Diabetes insipidus is caused by a lack of vasopressin, the antidiuretic hormone that controls water resorption by the kidneys. In dogs, the more common diabetes mellitus is a deficiency of insulin, the hormone that plays a critical role in sugar metabolism. The highest occurrences are in obese canines between 5 and 7 years, and female dogs are more susceptible. Spaying eliminates the interaction of the female hormones with blood sugar levels, and thus helps stabilize insulin levels. Untreated diabetes in dogs can lead to urinary tract infections and cataracts. A simple blood test will indicate if glucose counts look suspicious. A full physical exam should be done annually on your dog, even if it seems perfectly healthy.
The symptoms of diabetes in dogs usually include:
– Drinking excessive amounts of water;
– Frequent urination (may start to urinate in the house);
– Weight gain (or weight loss in some cases);
– Increased lethargy during the day.
Don’t panic if your dog is diagnosed with diabetes.
Diabetes is a manageable disease in dogs. It takes more work to care for diabetic dogs, but our pets are family members. The least we can do in return is provide proper health care, especially if they suffer canine diabetes. Responsible guardians try to provide an enjoyable life for their pets, with less pain.

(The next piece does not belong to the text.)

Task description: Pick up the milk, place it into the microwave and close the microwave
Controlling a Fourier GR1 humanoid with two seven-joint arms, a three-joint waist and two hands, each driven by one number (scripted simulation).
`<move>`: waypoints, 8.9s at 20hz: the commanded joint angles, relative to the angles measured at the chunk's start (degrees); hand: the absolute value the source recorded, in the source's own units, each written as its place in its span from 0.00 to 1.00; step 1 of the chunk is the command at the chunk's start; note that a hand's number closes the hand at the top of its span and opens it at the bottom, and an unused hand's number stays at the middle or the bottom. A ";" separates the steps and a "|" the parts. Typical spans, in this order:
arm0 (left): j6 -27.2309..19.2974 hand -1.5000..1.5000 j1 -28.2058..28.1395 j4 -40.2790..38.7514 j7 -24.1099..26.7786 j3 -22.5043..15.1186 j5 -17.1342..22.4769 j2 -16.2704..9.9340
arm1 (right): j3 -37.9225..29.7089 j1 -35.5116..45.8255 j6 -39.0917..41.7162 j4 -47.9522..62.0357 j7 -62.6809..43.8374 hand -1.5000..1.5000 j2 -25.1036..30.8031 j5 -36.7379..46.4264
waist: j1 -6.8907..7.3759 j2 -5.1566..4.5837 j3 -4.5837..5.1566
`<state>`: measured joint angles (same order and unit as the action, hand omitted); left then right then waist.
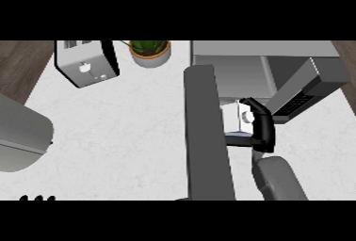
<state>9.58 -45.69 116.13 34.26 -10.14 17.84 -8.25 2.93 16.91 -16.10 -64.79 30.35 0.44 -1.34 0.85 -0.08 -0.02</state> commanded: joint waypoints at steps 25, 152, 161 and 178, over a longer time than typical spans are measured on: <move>3.54 0.00 4.50 -3.34 -0.06 1.82 0.24 -1.45 | -12.11 33.14 -11.86 53.76 14.06 1.00 9.91 3.42 | 5.24 -2.56 -0.27; -5.44 1.00 46.69 -40.43 -12.25 -11.12 -26.44 8.19 | -19.99 -15.50 33.23 28.74 31.36 0.00 22.13 -8.25 | -1.67 0.02 0.04; 3.90 1.00 54.32 -50.15 -24.87 -23.80 -30.45 8.23 | -19.63 -15.37 37.16 28.73 30.41 0.00 26.56 -9.47 | -2.29 -0.12 -0.05; -21.96 0.00 68.48 -57.04 -17.23 -48.42 -6.71 8.19 | -14.28 -13.76 39.89 16.58 25.76 0.00 25.50 -13.06 | -7.03 -0.63 0.29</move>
<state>-8.48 21.26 58.24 15.80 -52.56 6.95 -1.47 -12.03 2.86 17.88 -45.82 53.19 26.46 -13.08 -4.79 -0.68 0.16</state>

The goal after a canine diabetes diagnosis is to get glucose levels down to a normal (or only slightly elevated) level by following some simple steps. Diabetes in dogs means someone must administer insulin injections that are easy to do and will quickly become routine. You must monitor how your dog responds to the injected insulin dosage by testing the urine with test strips. The test strip will tell you how much sugar is present in the dog’s system, and you may have to adjust the dosage of insulin based on the results.
Your veterinarian will instruct you on how to use the test kits, results to look for, when to administer higher or lower dosages, and the proper way to administer the treatment. Stick to the time schedule your veterinarian provides, and keep a record of the test strips results, amount of insulin given, and your dog’s eating behaviors and attitude. This will help you understand the dog’s condition, and assist your veterinarian if other problems arise.

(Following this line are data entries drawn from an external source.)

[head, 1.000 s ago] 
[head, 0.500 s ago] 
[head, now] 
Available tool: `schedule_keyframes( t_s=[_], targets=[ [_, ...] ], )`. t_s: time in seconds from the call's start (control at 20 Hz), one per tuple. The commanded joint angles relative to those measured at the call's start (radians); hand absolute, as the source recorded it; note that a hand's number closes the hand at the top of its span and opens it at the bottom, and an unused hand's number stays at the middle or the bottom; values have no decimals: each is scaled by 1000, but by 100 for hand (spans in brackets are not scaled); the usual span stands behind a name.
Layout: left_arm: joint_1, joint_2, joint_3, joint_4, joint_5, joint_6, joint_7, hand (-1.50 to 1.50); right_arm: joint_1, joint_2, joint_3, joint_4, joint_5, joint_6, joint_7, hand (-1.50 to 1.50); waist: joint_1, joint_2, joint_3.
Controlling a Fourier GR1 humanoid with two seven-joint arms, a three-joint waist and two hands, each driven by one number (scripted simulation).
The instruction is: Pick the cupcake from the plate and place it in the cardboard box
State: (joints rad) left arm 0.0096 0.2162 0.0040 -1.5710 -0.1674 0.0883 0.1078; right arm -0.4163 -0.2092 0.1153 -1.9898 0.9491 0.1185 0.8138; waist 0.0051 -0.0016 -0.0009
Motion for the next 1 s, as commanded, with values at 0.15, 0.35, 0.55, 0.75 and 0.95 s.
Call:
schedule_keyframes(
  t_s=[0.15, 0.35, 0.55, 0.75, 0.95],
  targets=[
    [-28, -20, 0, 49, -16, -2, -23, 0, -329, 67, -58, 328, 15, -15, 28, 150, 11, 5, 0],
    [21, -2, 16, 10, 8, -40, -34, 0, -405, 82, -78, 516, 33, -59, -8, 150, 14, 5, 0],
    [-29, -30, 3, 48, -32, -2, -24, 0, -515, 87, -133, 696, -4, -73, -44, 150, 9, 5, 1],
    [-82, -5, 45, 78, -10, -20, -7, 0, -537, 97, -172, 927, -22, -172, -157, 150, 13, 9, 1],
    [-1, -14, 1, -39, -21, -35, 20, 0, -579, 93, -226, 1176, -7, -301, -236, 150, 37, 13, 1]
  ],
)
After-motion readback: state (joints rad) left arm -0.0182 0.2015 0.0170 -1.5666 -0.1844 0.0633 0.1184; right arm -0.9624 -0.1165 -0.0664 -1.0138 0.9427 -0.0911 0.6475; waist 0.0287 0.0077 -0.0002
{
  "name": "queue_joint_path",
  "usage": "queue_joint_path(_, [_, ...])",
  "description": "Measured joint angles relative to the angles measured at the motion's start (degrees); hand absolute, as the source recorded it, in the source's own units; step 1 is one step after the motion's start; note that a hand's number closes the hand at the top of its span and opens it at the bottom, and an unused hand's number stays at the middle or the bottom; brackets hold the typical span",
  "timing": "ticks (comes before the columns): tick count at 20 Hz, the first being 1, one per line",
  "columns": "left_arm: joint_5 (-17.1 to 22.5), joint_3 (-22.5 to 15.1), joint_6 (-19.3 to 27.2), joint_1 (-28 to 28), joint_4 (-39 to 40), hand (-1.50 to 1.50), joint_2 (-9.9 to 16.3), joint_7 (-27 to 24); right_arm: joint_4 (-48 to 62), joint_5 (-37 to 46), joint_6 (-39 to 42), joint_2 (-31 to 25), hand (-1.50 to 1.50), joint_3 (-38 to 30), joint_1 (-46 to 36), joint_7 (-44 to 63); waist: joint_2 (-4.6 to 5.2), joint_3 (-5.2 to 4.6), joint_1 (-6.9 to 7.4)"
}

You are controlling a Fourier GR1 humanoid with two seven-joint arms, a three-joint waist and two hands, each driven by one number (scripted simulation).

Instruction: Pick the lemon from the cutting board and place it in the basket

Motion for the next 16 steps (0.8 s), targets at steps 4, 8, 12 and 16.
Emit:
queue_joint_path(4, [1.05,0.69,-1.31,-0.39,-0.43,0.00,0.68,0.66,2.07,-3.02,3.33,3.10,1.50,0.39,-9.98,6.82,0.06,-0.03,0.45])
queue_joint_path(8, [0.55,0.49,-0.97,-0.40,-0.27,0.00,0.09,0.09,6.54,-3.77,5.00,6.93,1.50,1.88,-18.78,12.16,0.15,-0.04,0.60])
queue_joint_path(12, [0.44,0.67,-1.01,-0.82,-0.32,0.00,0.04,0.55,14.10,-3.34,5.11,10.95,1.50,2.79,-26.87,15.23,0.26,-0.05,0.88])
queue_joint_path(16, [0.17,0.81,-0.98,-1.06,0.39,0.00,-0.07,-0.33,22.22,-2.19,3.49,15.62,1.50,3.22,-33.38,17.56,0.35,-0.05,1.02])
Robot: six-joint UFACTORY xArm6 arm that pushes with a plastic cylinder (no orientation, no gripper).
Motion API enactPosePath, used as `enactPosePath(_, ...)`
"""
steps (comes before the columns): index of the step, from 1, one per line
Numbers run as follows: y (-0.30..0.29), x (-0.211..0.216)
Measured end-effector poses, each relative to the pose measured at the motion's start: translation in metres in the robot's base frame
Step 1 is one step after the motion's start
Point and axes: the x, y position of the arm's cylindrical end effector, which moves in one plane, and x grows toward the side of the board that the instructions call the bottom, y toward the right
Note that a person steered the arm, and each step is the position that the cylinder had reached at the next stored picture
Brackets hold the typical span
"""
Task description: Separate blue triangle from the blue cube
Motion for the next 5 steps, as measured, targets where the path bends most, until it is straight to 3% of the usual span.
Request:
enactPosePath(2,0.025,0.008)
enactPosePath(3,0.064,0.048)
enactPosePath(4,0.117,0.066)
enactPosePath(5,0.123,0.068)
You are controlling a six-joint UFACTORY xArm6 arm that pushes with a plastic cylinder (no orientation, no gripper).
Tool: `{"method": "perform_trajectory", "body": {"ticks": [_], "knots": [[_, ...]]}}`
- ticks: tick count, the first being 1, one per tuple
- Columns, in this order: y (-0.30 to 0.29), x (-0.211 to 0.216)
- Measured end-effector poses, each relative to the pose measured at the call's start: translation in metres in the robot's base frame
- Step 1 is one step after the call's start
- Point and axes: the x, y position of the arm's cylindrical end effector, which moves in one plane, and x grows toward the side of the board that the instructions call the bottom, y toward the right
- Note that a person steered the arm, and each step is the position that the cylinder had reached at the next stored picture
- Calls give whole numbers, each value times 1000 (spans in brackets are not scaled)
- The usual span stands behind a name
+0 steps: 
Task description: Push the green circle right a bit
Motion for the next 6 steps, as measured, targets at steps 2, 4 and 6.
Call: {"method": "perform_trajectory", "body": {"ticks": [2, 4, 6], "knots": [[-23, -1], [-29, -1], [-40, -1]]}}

Commercial dog food companies have helped create this epidemic of diabetes in dogs.
Their processed food contains a high concentration of sugar to make it more palatable. The benefit to the companies is increased sales because dog owners see their beloved canines “wolf” down the food like it’s the best they’ve ever eaten, so the owners keep buying it.
Be strict about what you feed your dog.
Emphasize foods high in fiber and protein, and restrict fats and carbohydrates. Feed your dog at the same times every day. What they eat and when they eat it affect the sugar/insulin levels.

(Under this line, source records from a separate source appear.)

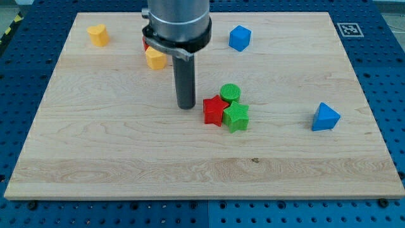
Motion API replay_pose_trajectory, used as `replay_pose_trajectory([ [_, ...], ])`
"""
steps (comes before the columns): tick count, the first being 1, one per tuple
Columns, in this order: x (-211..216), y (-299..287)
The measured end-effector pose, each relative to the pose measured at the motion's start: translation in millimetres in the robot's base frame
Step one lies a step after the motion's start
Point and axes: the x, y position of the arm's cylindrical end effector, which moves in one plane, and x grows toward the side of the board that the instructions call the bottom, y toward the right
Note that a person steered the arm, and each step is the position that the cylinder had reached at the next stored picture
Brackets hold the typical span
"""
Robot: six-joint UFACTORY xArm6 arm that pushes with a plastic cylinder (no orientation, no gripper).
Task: Move your arm to the left side of red circle
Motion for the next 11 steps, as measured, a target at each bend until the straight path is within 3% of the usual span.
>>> replay_pose_trajectory([
  [1,-20.9,1.8],
  [6,22.3,17.7],
  [8,-39.6,-94.3],
  [9,-90.3,-117.8],
  [11,-170.5,-105.6],
])
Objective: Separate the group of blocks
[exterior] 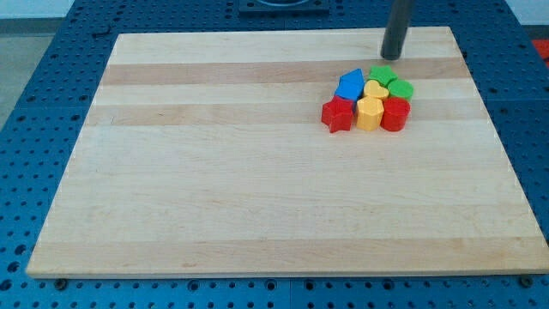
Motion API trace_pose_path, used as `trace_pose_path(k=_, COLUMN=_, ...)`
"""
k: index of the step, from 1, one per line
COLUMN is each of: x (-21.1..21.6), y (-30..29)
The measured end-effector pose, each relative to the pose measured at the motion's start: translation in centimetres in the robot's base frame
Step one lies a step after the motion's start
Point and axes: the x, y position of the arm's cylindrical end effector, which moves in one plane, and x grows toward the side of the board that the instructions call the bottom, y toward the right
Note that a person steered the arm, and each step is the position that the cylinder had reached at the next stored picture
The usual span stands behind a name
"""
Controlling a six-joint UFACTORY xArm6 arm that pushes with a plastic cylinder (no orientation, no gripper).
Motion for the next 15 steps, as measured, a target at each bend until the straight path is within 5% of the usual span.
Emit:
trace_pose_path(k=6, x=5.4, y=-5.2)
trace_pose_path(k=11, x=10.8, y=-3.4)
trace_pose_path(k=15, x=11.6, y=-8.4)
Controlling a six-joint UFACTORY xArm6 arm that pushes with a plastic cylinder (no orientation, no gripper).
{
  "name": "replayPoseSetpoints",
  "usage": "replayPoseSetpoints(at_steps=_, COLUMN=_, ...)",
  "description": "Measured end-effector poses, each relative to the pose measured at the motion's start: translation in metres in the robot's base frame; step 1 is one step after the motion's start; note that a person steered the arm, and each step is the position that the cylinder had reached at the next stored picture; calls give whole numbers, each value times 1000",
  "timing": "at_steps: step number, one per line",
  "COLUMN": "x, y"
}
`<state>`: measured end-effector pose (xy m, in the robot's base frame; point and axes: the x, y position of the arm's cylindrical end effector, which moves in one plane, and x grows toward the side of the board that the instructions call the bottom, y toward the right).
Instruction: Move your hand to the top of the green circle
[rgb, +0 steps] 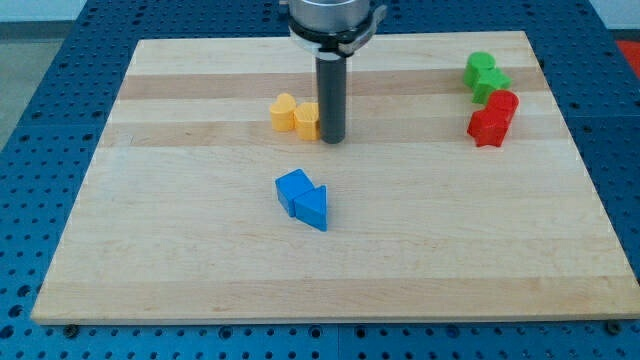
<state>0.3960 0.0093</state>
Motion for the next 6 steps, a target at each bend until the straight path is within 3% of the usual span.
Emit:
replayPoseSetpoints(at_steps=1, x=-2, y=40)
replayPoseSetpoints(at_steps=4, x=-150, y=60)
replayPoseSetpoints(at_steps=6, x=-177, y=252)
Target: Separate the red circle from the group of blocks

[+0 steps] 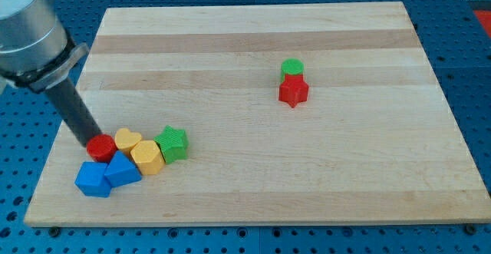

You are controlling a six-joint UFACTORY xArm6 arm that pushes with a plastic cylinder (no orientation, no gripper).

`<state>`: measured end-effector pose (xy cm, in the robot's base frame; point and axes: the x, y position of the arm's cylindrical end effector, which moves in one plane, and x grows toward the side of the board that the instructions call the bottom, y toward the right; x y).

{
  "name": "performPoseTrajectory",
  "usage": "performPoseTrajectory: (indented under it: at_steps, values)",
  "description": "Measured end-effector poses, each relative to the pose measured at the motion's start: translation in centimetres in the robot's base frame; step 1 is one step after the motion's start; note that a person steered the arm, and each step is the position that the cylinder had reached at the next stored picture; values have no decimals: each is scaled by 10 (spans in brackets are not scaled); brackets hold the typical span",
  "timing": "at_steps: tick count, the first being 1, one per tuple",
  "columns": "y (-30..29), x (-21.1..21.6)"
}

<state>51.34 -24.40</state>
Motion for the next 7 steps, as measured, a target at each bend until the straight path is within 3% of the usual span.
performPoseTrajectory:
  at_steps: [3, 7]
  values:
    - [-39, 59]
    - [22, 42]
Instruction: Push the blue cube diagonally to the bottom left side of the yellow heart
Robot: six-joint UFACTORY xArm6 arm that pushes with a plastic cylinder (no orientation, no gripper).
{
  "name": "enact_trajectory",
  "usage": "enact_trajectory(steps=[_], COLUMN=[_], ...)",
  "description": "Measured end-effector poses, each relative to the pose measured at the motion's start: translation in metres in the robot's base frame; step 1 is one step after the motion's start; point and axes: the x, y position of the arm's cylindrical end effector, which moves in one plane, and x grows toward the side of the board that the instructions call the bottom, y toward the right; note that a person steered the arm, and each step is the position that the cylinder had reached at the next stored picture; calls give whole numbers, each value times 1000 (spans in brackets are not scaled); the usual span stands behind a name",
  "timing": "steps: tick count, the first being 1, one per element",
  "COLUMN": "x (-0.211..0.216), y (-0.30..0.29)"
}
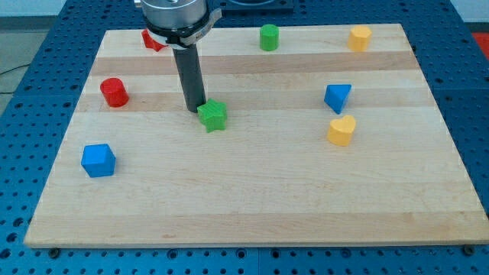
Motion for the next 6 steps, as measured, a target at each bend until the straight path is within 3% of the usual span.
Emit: enact_trajectory(steps=[6], x=[0], y=[-21])
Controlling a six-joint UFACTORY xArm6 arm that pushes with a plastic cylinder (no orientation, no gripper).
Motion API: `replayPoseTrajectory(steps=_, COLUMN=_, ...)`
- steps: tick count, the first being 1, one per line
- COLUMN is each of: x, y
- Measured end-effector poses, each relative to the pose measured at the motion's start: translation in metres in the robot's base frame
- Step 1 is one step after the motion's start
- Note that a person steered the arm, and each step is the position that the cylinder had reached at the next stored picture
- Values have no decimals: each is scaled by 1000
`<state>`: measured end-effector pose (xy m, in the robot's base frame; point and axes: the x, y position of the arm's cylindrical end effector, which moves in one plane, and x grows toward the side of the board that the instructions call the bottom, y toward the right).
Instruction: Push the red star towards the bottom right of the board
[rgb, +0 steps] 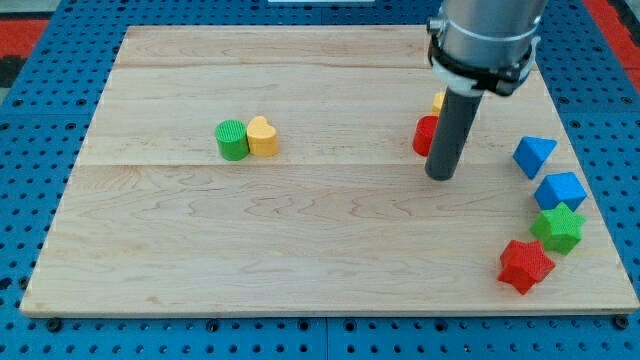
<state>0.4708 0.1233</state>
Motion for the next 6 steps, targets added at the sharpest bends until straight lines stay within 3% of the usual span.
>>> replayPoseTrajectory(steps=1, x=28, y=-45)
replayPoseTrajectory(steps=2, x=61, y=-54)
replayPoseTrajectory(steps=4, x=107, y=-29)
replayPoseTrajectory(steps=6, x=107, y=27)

One-third of the total daily amount of food should be given half hour prior to the injection. The remaining amount of food should be given 8-10 hours later. If you give your dog snacks before bedtime, reduce the dinner amount by the snack amount. Exercise will affect the sugar levels in the dog’s blood stream. You don’t want that level “up” one day and “down” the next. The “up and down” isn’t good for the dog. Set up an exercise program and stick to it. If your dog is overweight, put it on a diet to lose weight slowly.
As in humans, blood sugar levels will fluctuate.
It is crucial to take your pet periodically to the veterinarian for a whole day (8-hour period at least) to monitor blood sugar levels throughout the day. This helps ensure your diabetes treatments are working properly. Family members age teen and up should know how to give the insulin in case of a dog health emergency. Post instructions by the phone, the fridge (where the insulin is kept), the bed, and where the dog hangs out a lot, of how to give the injection to your pet just in case. Make a diabetes “Dog Health Cheat Sheet” for potential problems; include the veterinarian’s emergency number and basic actions to take in each scenario:
Too much insulin is accidentally injected.
The needle breaks off while in the dog.
There’s a seizure (not common, but can happen occasionally).